16ème anniversaire de l’assassinat de Matoub Lounès : Le DRS toujours pointé du doigt !

L’entière vérité sur l’assassinat de Matoub Lounès n’est pas encore connue par le peuple Kabyle. Si tout le monde sait qu’il a été exécuté par un commando du DRS le 24 juin 1998 à Ath Douala, pour règlement de compte des clans de la haute sphère du régime et par le racisme envers le Kabyles, les masques des commenditaires et des responsables de ce crime ne sont pas encore tombés.

La Kabylie ne dispose pas d’un Etat indépendant ni d’une justice pour ouvrir une enquête digne de ce nom et poursuivre les auteurs.
Commémorer ce triste évènement est un devoir pour tous les Kabyles, mais connaître la vérité est encore plus qu’un devoir. Plusieurs personnalités Kabyles sont citées comme étant impliquées dans cette affaire. Personne ne sait pourquoi exactement les responsables du RCD continuent d’affirmer que ce sont les islamistes qui ont tué Matoub et pas le DRS ! Pour Nourdine Aït Hamouda, chef des GLD (groupes de légitimes défense) à Tizi Wezzu, l’affaire de l’assassinat de Matoub Lounès est close et les auteurs sont connus, mais aucun argument n’a été avancé ! Une position qui en a intrigué plus d’un. Même le DRS a presque reconnu sa responsabilité.
Les experts qui se sont déplacés dans l’anonymat sur les lieux de l’assassinat du rebelle ont abouti à des résultats qui remettent en question la version officielle, indique un membre de la famille Matoub dans une conférence de presse animée á Taourit Moussa.

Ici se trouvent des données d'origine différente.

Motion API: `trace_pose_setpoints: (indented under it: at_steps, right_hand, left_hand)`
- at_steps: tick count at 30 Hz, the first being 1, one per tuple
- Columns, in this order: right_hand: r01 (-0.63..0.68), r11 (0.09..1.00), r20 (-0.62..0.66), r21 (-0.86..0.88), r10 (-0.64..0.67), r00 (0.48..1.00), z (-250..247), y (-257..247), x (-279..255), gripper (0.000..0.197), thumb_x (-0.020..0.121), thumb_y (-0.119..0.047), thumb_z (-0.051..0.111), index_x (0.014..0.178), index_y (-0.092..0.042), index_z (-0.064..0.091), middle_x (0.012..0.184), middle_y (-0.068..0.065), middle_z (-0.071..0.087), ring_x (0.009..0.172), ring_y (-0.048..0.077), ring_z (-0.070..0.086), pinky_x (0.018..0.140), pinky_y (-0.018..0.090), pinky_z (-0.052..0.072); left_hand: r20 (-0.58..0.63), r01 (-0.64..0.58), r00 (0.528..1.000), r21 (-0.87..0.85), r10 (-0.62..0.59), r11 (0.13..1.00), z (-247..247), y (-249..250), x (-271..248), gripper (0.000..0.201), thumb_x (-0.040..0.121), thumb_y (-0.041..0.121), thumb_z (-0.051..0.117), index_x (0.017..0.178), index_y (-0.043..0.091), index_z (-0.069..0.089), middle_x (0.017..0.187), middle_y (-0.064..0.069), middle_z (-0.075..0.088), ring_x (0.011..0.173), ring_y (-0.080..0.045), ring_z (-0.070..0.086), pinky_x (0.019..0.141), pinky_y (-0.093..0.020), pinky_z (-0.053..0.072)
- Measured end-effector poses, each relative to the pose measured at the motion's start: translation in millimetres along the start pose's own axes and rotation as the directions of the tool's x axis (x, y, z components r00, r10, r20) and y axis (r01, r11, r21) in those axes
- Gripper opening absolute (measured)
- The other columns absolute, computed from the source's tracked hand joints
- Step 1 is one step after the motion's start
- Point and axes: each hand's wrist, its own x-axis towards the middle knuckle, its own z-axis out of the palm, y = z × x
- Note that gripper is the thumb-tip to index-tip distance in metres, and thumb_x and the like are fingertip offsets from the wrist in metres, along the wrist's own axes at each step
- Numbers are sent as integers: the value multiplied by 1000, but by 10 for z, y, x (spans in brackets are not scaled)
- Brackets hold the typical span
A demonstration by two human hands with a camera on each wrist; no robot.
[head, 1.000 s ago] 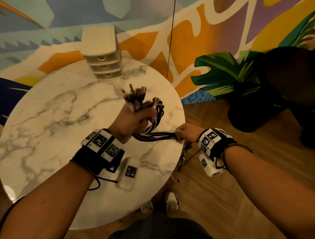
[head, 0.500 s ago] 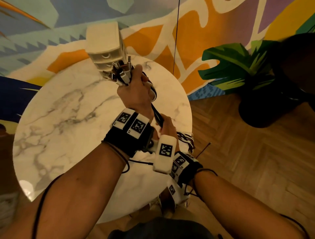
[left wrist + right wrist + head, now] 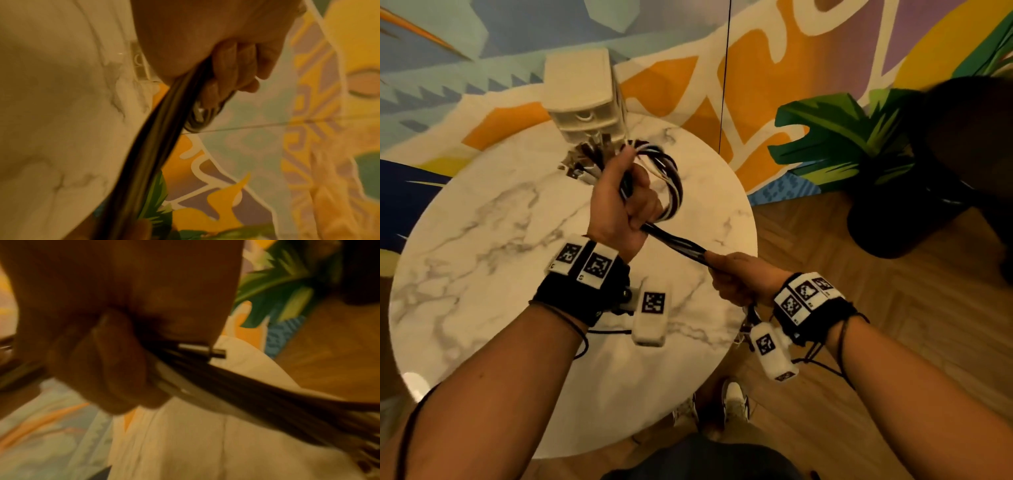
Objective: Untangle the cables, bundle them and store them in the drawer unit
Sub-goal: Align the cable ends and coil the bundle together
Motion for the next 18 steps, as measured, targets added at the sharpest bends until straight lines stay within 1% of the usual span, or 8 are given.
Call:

Selon cette enquête Matoub Lounés ne se trouvait pas à l’intérieur de sa voiture criblée de balles mais bien à l’extérieur :

« Matoub Lounés n’a pas été assassiné dans sa voiture », déclare-t-il á la presse.
Les experts occidentaux, ont permis d’établir un autre rapport quasiment diffèrent de celui connu jusqu’ici : « L’acte a été perpétré par des professionnels qui étaient très informés, bien entraînés et maîtrisant l’usage d’arme d’assaut », souligne la même source.

Ce crime comme, celui d’Ameziane Mehenni, puis de Rabah Aïssat élu du FFS à Tizi Wezzu, ne sont que les derniers assassinats politiques des services secrets algériens. D’autres ont été commis par le passé, mais la justice n’est pas encore rendue.
Tôt ou tard, le peuple Kabyle, à travers un Etat souverain mettra en lumière la vérité et fera justice. Si l’Algérie réclame à la France de reconnaître ses crimes commis durant la période coloniale, la Kabylie aussi fera de même un jour pour l’Algérie.